Before beginning, please ensure that you have the following tools installed, using your favorite package manager to install them where applicable.

Hardware

  • At least 4 GB of RAM
  • At least 20 GB of free storage space
  • A CPU with 64-bit architecture

Tools and dependency managers

  • java (JDK >= 8 and JDK <= 16*)
  • ssh (openssh-server)
  • hadoop (Hadoop version >= 2.7.1) (download the binary release)

NOTE

If you are using jabba to install java, your installation is located at /home/<username>/.jabba/jdk/<version>/bin/java. For example: /home/username/.jabba/jdk/[email protected]/bin/java

Setup

  1. Java setup:
    • Type `java -version` command in Terminal. If your Java Installation is successful, you will see the corresponding version. For example,
      $ java -version
      openjdk version "15.0.2" 2021-01-19
      OpenJDK Runtime Environment (build 15.0.2+7-27)
      OpenJDK 64-Bit Server VM (build 15.0.2+7-27, mixed mode, sharing)
      

      indicates that OpenJDK 15.0.2 was installed successfully into the user's computer.

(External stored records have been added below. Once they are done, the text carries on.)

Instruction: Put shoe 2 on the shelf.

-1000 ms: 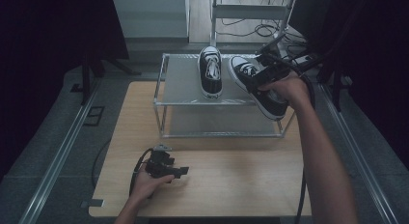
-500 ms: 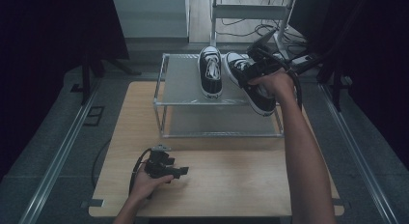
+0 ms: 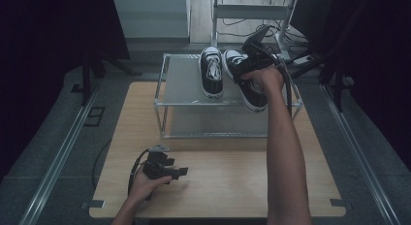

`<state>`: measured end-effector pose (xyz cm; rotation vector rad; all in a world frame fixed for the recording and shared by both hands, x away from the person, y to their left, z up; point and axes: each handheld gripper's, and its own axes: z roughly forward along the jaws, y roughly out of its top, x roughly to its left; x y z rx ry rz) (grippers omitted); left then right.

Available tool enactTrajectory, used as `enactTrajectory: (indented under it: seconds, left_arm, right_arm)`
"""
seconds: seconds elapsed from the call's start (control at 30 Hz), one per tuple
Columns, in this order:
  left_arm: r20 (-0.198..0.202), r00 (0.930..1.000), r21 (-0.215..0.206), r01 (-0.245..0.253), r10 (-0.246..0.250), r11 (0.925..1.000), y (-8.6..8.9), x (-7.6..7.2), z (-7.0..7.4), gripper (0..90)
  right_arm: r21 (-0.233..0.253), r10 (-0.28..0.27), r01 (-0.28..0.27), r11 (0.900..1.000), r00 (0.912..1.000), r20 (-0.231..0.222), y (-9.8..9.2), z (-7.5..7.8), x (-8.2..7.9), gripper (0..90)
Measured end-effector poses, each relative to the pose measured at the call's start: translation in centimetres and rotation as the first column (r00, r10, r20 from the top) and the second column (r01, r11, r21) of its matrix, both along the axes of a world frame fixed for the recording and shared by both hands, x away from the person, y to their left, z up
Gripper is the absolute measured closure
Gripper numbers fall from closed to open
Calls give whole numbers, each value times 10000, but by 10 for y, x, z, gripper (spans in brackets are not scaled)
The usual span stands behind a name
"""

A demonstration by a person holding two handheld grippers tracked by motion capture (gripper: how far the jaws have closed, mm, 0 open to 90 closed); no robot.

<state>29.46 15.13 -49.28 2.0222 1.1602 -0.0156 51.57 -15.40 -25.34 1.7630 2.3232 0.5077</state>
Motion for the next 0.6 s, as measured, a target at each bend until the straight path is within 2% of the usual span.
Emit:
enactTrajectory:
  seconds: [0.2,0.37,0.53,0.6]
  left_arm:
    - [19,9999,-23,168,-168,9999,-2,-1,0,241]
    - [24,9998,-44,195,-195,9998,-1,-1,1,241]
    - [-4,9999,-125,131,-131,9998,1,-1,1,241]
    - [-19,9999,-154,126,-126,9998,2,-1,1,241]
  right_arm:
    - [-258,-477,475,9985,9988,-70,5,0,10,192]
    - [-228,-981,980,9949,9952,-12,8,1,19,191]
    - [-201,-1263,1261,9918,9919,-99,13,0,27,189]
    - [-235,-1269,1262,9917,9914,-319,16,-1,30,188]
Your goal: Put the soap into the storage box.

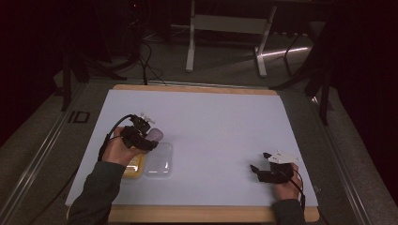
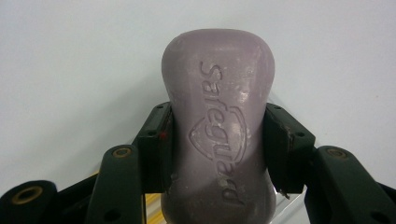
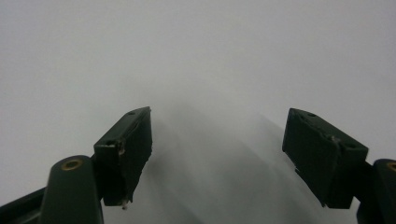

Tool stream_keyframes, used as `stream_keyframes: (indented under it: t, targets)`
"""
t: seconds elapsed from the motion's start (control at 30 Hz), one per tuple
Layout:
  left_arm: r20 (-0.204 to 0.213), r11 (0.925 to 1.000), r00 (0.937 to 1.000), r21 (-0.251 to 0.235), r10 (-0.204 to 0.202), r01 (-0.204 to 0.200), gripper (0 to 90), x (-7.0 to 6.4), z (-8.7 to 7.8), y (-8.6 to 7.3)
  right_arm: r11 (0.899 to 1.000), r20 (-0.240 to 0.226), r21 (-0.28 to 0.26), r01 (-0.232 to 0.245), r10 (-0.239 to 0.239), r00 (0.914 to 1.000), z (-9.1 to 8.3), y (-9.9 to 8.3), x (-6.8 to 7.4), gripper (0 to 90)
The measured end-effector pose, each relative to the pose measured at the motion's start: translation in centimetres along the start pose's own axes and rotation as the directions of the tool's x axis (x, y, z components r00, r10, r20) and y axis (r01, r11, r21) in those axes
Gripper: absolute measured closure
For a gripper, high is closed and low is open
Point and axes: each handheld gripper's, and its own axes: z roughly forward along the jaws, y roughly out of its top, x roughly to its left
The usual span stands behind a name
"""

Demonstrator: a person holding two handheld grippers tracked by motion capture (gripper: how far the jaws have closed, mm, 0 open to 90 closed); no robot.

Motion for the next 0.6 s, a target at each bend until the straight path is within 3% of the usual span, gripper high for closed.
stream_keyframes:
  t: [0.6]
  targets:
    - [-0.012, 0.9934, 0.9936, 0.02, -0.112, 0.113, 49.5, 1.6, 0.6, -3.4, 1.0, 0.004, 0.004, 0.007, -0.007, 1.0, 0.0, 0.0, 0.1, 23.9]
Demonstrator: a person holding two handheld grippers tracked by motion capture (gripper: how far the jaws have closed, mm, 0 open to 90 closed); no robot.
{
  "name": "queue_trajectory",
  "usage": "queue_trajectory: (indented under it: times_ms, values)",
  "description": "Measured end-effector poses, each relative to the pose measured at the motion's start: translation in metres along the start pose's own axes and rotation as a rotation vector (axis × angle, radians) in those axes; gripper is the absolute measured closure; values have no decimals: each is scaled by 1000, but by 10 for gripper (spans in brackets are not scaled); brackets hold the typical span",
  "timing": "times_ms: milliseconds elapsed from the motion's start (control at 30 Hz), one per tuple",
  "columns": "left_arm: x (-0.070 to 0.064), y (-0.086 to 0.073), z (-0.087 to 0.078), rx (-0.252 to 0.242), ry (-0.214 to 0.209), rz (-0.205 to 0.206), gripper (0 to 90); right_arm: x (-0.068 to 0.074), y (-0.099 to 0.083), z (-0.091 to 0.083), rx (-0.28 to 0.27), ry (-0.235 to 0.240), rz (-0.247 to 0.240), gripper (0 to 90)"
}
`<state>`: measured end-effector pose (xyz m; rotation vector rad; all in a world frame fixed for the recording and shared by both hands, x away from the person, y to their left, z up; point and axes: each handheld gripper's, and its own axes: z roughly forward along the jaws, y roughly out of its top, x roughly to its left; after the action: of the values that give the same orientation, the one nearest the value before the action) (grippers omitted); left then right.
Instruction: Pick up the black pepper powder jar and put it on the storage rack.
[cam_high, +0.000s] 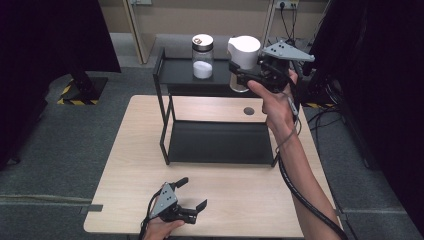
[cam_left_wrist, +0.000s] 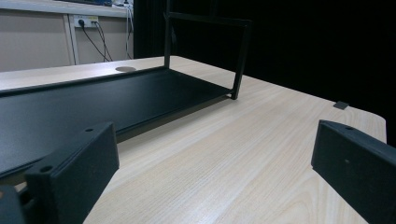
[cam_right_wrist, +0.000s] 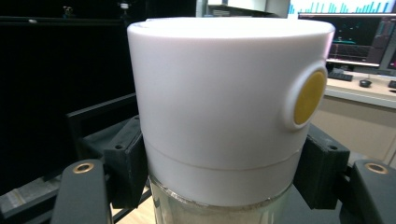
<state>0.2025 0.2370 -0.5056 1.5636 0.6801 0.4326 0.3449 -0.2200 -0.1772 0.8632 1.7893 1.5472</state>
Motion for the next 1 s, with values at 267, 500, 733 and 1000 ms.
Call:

    • *NOTE: JDK Version 16 is not supported by Hadoop as of 5 June 2021
  2. ssh setup
    • Check your ssh version in your terminal. If you get an output, for example,
      1:8.2p1-4
      

      then ssh was successfully installed.

    • Verify that ssh is working, using:
      sudo service ssh status
      

      The active parameter should be active and running.

    • Hadoop requires ssh access to manage its nodes. To generate a passwordless RSA key pair, use:
      ssh-keygen -t rsa -P ""
      

      When prompted to enter the file in which to save the key, just hit Enter without typing anything. Wait until you get the key's randomart image.

    • Save the public key into authorized keys using:
      cat /home/<username>/.ssh/id_rsa.pub >> /home/<username>/.ssh/authorized_keys
      

      Replace <username> with your username (Click on files and go to home directory to see your username).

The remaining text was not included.